とりあえずまっすぐ行って、売店やカフェで尋ねながら進む。
ホテルの名を言うと、みなわかったように説明してくれるが、本当に認識が正しいのか疑問だ。とりあえず近づいてはいるはず、と心に希望の火を灯し続けて進む。
それにしても遠いな。
今ならGoogle mapsで簡単だが、当時はスマホもなかった。
「えー!この辺りじゃないですよ。ずっとあっち」
…10分後
「すぐそこだよ、6区画ぐらい先を左」
すぐそこってあなた、5分以上かかったんですけど。
ちなみにこれをスーツケースを交代で引っ張りながらやっている。
パリの石畳と犬のふんを恨めしく思った。
タクシーの運転手の言った歩行者天国らしきところに着き、チーズ屋やらチョコレート屋の並ぶ中に目指したホテルはあった。スーツケースの持ち主は外出中で直接お目にかかることはできなかったが、事前にしたためておいた詫び状と気持ちを少々包み(スーツケース傷んだかもしれないし)、併せてフロントに預けた。
笑顔で「お帰りも気をつけて」と言われ、涙が出そうだった。
安堵も束の間、この時点で帰りの電車まで30分。
最短距離ではないだろうが、来た道を戻るしかない。
思いのほか父が元気で、田舎の車生活のわりにこんなに速く歩けるのだと驚いたが、振り向かずにどんどん歩いていくのにも驚いた。動物的勘には優れる父であるので、方向は合っていそうだったが、少しは娘を気にかけたらどうか。だいたい巻き込まれたのはこっちなのだ、誰のせいでこんな目に遭っていると思っているのだ、と怒りが湧く。途中、どうしても水が飲みたくなり、道端の売店で立ち止まった。そのまま行ってしまう父。行けばいい、切符は私が持っているのだ。と、不敵な気分で水を飲んだ。
駅が遠くに見えてきた。何とか間に合いそうだ。
だが、そこからはだらだらと長い登り坂。苦行でしかない。
駅にたどり着いた時には発車時刻が迫っていた。
何でこんなにたくさんホームがあるんだ。

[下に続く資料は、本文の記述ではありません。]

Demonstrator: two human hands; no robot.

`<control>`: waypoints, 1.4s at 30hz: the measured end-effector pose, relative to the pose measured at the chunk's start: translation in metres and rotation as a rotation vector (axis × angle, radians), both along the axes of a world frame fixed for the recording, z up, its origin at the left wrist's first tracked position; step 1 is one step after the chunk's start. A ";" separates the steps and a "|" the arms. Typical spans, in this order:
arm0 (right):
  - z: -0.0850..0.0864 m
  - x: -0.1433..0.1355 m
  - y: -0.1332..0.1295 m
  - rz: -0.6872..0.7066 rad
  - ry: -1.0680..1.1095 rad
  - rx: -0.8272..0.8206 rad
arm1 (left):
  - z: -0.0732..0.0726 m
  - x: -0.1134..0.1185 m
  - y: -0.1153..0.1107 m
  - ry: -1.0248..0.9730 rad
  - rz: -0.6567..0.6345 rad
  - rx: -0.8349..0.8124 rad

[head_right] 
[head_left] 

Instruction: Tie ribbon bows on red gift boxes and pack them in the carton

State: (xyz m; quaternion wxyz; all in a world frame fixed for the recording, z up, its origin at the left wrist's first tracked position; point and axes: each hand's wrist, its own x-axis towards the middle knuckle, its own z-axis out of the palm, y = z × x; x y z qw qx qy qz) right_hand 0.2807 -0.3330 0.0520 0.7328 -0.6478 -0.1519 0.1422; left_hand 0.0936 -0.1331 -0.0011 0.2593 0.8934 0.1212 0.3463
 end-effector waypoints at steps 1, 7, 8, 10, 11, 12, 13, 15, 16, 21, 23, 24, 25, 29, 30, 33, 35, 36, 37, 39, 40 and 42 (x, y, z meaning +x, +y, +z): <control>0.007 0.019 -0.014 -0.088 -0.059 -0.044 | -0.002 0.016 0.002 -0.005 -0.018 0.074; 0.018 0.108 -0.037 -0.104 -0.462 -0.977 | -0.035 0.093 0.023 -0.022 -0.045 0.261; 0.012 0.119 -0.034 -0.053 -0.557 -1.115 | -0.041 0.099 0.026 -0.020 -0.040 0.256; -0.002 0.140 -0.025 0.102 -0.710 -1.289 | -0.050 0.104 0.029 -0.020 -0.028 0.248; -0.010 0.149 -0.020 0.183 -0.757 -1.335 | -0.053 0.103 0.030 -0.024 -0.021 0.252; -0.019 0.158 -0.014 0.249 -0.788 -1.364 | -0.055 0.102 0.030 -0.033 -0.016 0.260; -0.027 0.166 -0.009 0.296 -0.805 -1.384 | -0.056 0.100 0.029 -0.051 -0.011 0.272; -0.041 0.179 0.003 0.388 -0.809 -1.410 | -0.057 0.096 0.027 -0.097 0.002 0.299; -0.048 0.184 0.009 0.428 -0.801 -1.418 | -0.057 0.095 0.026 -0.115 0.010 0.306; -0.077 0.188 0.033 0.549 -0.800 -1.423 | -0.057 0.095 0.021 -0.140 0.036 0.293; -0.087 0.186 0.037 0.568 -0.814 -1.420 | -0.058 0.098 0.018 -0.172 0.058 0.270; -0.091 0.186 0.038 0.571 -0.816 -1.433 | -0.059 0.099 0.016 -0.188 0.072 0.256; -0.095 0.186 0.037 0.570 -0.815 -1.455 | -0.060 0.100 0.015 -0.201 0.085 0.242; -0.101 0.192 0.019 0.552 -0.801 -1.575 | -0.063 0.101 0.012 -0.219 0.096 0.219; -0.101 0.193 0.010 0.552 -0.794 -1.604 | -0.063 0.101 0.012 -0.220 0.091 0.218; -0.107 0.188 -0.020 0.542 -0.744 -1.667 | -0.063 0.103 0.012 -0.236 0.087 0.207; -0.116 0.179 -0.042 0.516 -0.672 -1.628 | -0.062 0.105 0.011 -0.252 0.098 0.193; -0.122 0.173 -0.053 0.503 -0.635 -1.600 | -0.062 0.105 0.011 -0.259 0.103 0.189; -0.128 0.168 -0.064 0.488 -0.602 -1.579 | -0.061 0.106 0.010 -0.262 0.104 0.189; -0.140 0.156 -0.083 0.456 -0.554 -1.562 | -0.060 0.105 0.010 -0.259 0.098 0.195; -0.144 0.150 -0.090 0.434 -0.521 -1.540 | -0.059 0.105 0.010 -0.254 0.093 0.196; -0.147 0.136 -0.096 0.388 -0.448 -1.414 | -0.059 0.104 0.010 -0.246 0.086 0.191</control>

乗る電車の番線はまだ遥か遠くだ。
最後の力を振り絞って飛び乗る。列車は定刻に発車した。
どうせ遅れるんでしょ、などと「欧州ムーブ」を発動させていなくて本当によかった。
その後も、予約していた座席のダブルブッキングがあったり、電車に食堂車も売店もなかったりというアクシデントがあったが、もうどうということはなかった。
一番大変だったのは、国境近くのフランスの駅まで2往復しなければならなかった夫だったかもしれない。
ちなみにヘッダーの写真がそのときに撮った唯一のパリの写真である。